THE TASK -
Every line of the records below from the line with "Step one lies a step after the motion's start" up to and including the line with "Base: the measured" must be reproduced exactly, and no line outside that range.
[Opening INPUT FOR THIS TASK section]
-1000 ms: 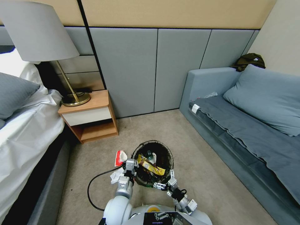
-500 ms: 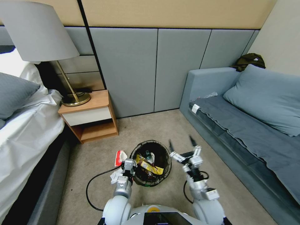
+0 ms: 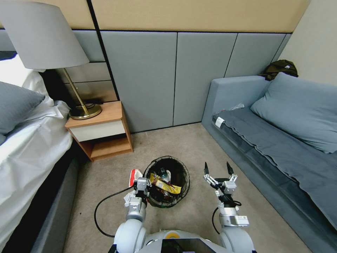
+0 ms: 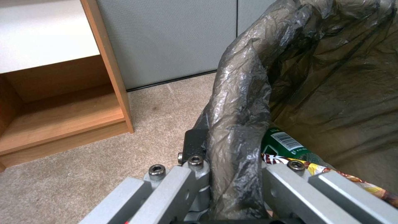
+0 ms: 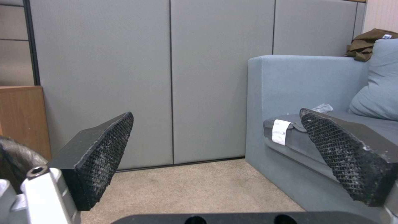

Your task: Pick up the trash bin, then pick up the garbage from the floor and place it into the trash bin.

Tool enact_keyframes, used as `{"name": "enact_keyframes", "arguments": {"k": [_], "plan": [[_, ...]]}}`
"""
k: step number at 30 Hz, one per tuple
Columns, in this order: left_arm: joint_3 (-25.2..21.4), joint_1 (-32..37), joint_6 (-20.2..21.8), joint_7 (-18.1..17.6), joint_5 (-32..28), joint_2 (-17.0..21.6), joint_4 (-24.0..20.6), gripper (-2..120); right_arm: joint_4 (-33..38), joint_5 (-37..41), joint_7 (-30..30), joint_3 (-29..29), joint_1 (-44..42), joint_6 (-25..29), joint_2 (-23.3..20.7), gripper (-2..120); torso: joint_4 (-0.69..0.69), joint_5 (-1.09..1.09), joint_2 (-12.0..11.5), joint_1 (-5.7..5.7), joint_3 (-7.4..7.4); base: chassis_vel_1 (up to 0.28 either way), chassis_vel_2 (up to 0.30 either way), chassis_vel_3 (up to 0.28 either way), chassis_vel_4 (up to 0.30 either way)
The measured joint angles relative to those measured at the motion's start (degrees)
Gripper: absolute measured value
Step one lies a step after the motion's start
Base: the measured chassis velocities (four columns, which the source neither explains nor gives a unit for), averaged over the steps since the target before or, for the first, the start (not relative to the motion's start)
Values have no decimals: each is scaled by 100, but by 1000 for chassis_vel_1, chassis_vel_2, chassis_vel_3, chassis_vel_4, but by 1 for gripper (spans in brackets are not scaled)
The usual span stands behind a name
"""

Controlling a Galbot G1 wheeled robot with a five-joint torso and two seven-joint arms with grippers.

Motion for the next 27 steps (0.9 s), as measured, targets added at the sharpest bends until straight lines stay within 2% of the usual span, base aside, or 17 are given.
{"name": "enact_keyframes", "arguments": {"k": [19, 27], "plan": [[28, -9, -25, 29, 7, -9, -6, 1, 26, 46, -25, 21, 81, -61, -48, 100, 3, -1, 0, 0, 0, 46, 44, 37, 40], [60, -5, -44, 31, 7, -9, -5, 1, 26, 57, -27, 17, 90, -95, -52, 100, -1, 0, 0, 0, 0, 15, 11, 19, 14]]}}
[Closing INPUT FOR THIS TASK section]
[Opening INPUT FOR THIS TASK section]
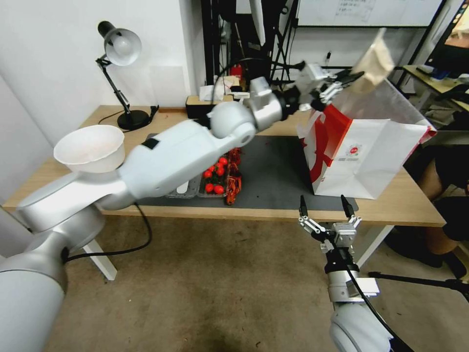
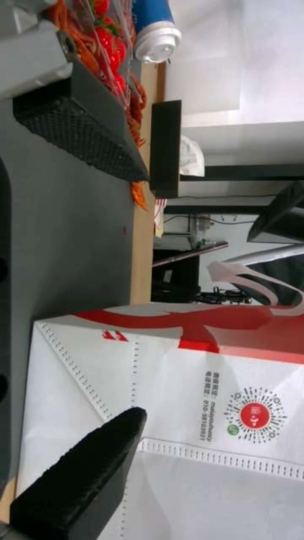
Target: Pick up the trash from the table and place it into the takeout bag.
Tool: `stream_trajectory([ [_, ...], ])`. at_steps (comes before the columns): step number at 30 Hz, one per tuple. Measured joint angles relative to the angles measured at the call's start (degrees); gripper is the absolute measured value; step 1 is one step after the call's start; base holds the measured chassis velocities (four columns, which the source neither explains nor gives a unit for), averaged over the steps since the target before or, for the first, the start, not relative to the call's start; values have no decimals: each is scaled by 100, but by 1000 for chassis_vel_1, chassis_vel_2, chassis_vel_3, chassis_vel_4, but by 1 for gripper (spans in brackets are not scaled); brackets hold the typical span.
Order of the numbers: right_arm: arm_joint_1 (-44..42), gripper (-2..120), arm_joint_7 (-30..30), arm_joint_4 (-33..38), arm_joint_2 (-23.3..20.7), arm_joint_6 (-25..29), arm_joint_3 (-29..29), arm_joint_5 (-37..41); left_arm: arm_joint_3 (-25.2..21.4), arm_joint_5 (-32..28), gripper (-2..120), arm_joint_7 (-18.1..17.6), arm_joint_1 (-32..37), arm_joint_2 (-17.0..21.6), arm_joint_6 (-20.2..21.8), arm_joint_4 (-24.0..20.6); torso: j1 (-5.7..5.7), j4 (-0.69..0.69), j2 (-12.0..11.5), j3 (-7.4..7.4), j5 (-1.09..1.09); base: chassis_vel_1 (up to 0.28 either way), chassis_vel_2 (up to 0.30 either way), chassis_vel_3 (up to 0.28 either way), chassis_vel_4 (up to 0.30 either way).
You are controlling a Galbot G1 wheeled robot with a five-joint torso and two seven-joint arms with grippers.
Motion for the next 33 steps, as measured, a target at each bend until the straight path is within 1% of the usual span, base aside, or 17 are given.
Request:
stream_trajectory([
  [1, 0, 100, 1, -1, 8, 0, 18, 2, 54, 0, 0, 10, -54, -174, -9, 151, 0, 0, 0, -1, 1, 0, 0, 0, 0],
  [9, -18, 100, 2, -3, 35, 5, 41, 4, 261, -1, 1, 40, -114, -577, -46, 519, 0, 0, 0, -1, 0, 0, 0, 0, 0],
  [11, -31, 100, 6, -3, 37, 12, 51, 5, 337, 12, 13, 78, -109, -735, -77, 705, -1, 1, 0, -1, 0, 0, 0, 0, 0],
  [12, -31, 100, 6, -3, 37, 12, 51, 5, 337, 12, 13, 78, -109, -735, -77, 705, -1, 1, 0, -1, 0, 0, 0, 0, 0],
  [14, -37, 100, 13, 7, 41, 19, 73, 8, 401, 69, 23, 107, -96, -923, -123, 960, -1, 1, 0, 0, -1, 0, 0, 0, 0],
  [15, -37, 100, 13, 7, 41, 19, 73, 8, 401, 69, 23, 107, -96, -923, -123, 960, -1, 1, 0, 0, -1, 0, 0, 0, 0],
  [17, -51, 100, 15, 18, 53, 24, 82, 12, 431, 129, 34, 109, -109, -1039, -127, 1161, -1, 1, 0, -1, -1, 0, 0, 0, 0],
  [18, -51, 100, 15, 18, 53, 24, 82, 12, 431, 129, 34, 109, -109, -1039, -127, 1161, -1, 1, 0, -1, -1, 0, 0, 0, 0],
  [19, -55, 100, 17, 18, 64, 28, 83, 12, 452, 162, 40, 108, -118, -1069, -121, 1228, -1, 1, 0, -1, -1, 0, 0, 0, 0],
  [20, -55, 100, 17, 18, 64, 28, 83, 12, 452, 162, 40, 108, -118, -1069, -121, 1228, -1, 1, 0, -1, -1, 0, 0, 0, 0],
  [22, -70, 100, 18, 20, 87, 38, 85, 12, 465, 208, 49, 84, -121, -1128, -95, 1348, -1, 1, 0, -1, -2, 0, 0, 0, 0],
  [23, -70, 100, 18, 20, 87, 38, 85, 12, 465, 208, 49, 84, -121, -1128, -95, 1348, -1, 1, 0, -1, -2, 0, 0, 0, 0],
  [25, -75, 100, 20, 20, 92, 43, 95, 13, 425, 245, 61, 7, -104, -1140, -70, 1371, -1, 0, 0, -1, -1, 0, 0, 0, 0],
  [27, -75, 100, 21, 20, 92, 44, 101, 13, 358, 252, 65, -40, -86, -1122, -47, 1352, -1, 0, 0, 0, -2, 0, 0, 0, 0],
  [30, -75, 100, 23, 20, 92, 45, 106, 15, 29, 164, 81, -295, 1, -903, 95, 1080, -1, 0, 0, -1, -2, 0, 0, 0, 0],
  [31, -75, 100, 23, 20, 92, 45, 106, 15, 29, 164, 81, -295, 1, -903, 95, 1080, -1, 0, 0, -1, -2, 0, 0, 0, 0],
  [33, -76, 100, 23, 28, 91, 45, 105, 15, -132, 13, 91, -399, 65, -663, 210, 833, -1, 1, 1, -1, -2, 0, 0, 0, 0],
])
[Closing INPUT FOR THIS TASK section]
TASK RESPONSE -
Step one lies a step after the motion's start
Base: the measured chassis velocities (four columns, which the source neither explains nor gives a unit for), averaged over the steps since the target before or, for the first, the start (not relative to the motion's start)

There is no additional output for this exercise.